How does a 21st century police department track down criminals? By using data science, of course! In order to direct their investigations, the police aggregate information from disparate data sources about criminals in order to gather a holistic view of their lives and interactions with others. It’s common for officers to amass tax history from the IRS, call records from cell service providers, and arrest bookings from other police departments about thousands of suspects during the course of an investigation. In most cases, it’s very difficult to reconcile information from these disparate sources due to inconsistencies in records.
Is Verizon’s Bob Johnstone also the NYPD’s Robert johnston? Is the individual who lives at 433 Main St. the same as the one who lives at 433 Maine Street? Record duplicity is nontrivial problem when analyzing large amounts of data. It’s easy for a human to recognize the similarity between “Main St.” and “Maine Street,” but a human can’t mine through millions or billions of records.
The above picture is a graph database representing the financial interactions of individuals. A small fraction are criminals. This database contains thousands of duplicate records as a result of typos and non-unique entries. It is impossible to make decisions using data this convoluted.
In practice, we teach a computer to resolve unique entities from duplicated records in a data store.
Entity Resolution by Automated Clustering
Before we can combine, or “canonicalize,” duplicate records, we have to flag the duplicates. We do this by using a combination of similarity scoring, logistic regression, and clustering algorithms.
The steps in an entity resolution workflow.
Similarity scoring can be done in a variety of ways, but in the case of string fields (ex. “Bob Johnstone” versus “Bob johnson”) we use a variation of a simple procedure called the Hamming distance. The Hamming distance is defined as the number of changes it takes to produce the alternate record. Transforming “Bob johnson” to “Bob Johnstone” is done by adding a “t”, changing a lowercase “j” to uppercase, and adding and “e.” That’s three changes, so we have a Hamming distance of three. Similarly, the Hamming distance between “433 Main St.” and “433 Maine Street” is five.
Now that we have a field-wise string distance, we need to decide how to weight the fields for overall comparison of records. In the Bob johnson example, we must decide the relative importance of the name field and the address field. This is the machine learning part. We use an algorithm called logistic regression to set the weights of each field by showing the algorithm examples of records which are duplicates and records which aren’t duplicates. If the algorithm learns that addresses are more important for finding duplicates it weights the address distances more heavily than the name name distances.
Logistic regression is a minimization of the error between real data and predictions made with the logit equation.
Got that? Now that we have absolute scores between records we need to group records into clusters to label duplicates as belonging to each other, and unique entries as belonging only to themselves (a cluster of one). Information theorists might pose this problem as an entropy maximization of the information space. The rest of us would scratch our heads at that statement, and call it sorting records into unique groups.

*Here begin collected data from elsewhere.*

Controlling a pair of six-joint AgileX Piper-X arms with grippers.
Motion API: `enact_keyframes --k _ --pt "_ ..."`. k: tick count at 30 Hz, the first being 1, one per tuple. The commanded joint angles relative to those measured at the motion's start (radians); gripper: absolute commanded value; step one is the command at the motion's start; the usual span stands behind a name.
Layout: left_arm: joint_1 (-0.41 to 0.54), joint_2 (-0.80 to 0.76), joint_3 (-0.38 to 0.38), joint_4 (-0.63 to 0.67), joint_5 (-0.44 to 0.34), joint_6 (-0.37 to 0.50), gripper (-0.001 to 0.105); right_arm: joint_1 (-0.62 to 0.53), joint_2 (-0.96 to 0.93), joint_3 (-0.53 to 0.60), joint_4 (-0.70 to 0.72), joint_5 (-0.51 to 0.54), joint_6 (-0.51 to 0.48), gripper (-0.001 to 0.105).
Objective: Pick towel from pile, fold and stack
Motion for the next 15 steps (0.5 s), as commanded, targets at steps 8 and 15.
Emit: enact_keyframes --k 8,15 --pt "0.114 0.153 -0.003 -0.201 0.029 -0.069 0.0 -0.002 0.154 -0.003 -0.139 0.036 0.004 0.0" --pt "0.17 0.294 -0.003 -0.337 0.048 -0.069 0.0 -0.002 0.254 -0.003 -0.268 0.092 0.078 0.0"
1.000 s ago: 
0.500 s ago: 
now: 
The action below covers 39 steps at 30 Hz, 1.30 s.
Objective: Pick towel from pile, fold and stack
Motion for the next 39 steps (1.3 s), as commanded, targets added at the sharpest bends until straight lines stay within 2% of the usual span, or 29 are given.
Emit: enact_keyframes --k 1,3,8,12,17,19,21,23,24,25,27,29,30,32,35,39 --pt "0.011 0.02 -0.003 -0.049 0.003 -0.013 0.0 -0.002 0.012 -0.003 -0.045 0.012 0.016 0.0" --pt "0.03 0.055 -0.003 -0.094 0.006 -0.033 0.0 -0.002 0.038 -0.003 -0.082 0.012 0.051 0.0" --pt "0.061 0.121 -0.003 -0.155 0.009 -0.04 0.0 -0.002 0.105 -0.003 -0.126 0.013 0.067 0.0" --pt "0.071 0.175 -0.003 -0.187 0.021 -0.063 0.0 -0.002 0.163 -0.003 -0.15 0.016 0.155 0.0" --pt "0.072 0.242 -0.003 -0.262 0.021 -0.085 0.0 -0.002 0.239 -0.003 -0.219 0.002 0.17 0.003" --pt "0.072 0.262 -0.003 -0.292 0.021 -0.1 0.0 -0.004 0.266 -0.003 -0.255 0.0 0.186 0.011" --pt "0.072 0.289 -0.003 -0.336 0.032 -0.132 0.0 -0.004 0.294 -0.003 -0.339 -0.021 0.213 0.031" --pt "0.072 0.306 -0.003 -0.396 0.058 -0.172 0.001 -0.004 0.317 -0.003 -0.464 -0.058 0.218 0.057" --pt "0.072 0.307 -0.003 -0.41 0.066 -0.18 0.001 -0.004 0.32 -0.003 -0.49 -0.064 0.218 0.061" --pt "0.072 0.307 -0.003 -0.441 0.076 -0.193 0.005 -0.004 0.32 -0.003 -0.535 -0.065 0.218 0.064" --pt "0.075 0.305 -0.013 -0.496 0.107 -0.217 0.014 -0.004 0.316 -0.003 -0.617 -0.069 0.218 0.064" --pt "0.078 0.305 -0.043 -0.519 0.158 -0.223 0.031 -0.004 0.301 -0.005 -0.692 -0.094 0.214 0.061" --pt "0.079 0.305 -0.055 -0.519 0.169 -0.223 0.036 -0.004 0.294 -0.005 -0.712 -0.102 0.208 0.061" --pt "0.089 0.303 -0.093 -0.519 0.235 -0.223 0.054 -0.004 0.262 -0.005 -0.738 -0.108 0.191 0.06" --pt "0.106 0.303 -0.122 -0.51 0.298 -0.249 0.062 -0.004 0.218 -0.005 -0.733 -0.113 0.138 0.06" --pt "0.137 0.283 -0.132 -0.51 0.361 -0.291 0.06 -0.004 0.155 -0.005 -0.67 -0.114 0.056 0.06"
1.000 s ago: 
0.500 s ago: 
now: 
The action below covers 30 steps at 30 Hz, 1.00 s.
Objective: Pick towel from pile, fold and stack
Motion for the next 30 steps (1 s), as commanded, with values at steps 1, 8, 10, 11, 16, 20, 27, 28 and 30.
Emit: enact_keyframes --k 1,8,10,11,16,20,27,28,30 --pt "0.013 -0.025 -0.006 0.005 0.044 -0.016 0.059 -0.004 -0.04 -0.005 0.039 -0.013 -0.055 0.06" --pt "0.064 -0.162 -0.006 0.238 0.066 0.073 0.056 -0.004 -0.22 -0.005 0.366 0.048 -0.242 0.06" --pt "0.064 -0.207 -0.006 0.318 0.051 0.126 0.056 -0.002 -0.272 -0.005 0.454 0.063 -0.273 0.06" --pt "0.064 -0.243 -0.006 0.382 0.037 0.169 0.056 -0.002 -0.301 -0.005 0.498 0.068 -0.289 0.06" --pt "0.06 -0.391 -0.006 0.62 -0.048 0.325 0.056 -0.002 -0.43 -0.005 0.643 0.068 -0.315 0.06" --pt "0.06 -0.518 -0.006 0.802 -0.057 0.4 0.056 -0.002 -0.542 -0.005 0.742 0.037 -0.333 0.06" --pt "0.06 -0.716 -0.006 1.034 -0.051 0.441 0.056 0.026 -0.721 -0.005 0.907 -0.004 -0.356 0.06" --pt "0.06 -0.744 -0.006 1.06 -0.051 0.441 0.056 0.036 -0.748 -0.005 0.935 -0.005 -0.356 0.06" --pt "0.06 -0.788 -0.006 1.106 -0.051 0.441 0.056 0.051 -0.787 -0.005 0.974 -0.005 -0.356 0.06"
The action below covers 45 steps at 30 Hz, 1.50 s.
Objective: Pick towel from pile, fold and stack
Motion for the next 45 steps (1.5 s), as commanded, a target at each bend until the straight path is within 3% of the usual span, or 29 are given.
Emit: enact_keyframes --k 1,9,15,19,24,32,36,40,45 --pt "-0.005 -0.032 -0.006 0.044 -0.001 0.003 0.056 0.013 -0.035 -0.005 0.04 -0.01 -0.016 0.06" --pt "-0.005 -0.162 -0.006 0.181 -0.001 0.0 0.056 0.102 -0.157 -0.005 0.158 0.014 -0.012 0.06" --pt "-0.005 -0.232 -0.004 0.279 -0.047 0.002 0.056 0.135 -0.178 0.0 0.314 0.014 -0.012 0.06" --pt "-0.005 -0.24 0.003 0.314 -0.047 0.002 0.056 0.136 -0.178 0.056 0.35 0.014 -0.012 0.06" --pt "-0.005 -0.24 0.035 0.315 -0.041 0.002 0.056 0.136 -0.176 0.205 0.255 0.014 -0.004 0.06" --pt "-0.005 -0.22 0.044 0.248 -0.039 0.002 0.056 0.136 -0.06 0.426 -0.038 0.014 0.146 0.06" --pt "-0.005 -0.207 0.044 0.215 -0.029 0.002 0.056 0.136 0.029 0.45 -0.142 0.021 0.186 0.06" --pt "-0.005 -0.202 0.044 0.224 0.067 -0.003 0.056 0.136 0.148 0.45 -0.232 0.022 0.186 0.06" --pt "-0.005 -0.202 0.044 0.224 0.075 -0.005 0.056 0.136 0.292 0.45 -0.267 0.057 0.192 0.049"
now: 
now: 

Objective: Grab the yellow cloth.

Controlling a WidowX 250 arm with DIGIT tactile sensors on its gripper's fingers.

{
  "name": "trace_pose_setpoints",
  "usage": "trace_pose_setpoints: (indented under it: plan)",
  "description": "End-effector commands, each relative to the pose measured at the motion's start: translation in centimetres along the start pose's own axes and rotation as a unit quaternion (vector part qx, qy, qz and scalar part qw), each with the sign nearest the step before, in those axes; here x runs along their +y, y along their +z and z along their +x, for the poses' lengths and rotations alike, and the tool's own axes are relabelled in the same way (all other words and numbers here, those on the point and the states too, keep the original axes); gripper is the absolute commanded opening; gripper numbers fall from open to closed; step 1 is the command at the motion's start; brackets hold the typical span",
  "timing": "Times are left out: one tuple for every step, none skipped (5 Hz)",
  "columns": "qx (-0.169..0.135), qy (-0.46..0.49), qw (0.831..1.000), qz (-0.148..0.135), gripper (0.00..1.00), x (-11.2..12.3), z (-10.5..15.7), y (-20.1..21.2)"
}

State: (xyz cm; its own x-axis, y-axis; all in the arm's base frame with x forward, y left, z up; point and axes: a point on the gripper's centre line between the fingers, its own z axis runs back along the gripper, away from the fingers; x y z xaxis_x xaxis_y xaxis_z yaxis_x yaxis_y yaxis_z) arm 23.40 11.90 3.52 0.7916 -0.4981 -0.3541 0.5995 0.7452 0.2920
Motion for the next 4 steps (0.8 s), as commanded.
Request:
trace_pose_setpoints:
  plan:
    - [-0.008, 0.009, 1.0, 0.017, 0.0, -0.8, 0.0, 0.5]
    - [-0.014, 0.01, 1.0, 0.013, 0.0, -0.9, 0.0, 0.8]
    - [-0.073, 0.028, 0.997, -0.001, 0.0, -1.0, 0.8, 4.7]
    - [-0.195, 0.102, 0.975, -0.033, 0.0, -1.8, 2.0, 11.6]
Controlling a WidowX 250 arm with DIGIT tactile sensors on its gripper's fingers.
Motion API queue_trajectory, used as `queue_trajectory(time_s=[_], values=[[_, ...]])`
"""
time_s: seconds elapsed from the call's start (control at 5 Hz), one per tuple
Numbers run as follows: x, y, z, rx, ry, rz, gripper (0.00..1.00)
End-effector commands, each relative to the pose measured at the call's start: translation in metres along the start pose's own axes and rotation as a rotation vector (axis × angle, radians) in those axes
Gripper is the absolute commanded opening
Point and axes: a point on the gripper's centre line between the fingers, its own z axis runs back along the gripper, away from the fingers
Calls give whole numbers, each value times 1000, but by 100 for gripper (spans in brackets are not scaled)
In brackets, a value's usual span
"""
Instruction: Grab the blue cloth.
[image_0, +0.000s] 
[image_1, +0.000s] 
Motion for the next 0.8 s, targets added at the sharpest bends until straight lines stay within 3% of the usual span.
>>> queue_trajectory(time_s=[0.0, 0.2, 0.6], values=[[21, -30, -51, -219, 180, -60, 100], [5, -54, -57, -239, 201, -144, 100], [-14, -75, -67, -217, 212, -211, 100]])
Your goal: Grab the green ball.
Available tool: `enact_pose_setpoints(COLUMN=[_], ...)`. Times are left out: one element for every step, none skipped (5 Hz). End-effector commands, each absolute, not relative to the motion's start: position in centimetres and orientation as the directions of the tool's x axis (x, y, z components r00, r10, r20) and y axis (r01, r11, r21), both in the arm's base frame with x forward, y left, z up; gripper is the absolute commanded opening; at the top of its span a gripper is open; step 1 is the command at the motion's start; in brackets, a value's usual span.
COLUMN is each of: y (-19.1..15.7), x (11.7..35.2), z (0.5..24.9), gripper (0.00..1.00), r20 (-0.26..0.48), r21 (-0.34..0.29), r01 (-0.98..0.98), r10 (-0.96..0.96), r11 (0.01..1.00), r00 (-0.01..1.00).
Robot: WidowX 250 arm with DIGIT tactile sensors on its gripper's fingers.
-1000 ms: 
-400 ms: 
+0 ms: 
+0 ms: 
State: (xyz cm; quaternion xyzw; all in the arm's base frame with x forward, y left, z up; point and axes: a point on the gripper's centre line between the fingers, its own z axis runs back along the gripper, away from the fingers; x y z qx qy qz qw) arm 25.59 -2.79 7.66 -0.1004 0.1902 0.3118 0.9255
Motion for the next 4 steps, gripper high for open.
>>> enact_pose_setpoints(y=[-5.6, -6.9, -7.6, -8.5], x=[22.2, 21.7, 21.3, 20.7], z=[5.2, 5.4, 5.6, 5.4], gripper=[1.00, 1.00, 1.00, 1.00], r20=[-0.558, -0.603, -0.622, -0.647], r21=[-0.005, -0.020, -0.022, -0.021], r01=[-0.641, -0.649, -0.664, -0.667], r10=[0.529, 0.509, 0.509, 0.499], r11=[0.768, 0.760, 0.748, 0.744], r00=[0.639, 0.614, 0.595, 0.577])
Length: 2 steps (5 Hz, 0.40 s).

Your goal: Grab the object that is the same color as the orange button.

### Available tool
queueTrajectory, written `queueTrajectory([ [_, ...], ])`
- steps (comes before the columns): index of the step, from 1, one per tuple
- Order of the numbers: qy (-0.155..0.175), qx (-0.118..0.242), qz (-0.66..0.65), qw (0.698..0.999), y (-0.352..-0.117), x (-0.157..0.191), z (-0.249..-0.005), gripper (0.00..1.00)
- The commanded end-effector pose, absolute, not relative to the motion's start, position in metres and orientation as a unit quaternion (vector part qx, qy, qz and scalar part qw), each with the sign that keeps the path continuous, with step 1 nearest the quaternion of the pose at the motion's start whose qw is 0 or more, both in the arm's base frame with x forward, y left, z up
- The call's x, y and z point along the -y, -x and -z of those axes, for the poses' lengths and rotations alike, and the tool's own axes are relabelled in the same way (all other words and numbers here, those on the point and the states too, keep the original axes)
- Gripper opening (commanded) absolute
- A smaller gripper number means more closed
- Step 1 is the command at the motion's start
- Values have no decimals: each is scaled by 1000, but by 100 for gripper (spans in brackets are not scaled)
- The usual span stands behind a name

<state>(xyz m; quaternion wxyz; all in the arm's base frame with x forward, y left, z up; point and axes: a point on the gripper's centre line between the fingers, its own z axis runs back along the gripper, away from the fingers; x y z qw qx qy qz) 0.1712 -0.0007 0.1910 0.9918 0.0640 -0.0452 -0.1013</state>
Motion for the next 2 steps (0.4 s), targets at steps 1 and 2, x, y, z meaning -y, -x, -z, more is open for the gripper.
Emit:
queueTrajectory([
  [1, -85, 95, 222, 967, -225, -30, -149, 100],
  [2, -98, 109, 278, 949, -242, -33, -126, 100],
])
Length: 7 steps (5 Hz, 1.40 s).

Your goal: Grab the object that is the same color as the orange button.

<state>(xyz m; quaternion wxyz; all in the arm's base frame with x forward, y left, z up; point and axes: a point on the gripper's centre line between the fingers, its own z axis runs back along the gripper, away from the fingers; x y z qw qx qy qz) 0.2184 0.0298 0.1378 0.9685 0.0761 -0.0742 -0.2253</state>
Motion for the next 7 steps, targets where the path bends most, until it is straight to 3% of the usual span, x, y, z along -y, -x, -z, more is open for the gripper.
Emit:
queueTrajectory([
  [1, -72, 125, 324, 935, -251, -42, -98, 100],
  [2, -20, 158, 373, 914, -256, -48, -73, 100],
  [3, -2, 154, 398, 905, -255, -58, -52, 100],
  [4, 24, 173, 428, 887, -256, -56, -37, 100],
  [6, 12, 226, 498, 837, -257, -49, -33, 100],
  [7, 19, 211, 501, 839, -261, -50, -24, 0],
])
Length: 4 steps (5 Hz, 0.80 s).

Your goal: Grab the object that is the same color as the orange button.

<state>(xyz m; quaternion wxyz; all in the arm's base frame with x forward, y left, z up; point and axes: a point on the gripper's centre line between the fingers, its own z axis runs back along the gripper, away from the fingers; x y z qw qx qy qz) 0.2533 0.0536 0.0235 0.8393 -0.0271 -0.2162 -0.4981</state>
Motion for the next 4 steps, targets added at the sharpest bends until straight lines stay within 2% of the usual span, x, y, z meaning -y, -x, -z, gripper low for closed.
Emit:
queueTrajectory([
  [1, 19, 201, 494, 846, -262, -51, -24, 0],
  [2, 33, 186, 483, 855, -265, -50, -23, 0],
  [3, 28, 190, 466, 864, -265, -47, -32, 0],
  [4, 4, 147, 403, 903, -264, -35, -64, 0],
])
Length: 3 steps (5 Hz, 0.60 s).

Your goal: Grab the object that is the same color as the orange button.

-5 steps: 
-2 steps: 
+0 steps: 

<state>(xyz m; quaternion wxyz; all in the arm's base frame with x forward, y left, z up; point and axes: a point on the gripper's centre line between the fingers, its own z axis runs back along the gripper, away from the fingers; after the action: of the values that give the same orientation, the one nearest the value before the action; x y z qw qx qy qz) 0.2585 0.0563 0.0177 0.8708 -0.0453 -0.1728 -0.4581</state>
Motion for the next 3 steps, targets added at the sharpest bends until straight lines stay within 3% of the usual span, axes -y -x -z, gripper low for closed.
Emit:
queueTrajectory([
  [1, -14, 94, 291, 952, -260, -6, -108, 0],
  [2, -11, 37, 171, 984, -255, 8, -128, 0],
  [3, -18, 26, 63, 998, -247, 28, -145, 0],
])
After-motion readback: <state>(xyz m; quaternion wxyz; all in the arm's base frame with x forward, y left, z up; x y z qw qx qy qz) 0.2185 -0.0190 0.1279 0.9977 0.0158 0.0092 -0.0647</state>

Clustered data, ready for canonicalization.
Canonicalization of Records
Now that we know which records are duplicates, we need to do something with that information. In some cases the duplicated records will contain information we want to keep, like Bob’s arrest records. In other cases duplicated records might simply be a copy of something else, like Bob’s drivers license information, once from the DMV and again from his apartment application. We need to decide what information to keep, and what to discard.
The zeroth-order solution here is to only keep the first instance of a record in a cluster. Technically you’d be accomplishing your goal (building a unique set of records), but you’d be throwing away a lot of information. If you’re a police officer, you probably don’t want to do that! On the other end of the spectrum, you could simply keep all of the information in a relational database by using a bunch of tables. When it was time to retrieve the information you could simply join the tables on the cluster IDs you generated in the entity resolution step above. More elegantly, we’ve solved this problem using a graph database. We form “same as” edges between clustered nodes to build supernodes which represent unique individuals.
A couple of unique entity supernodes popped open to show all of their properties.
After all this work, we’re left with a usable graph, ready for police analysis. Without all the clutter of duplicate entries, the agents use are able to clearly see the financial transactions between individuals:
The entity resolved, canonicalized FBI suspect graph. Note that you can actually see the nodes and their connections in this view, as compared to the original, non-resolved graph (first figure in this article).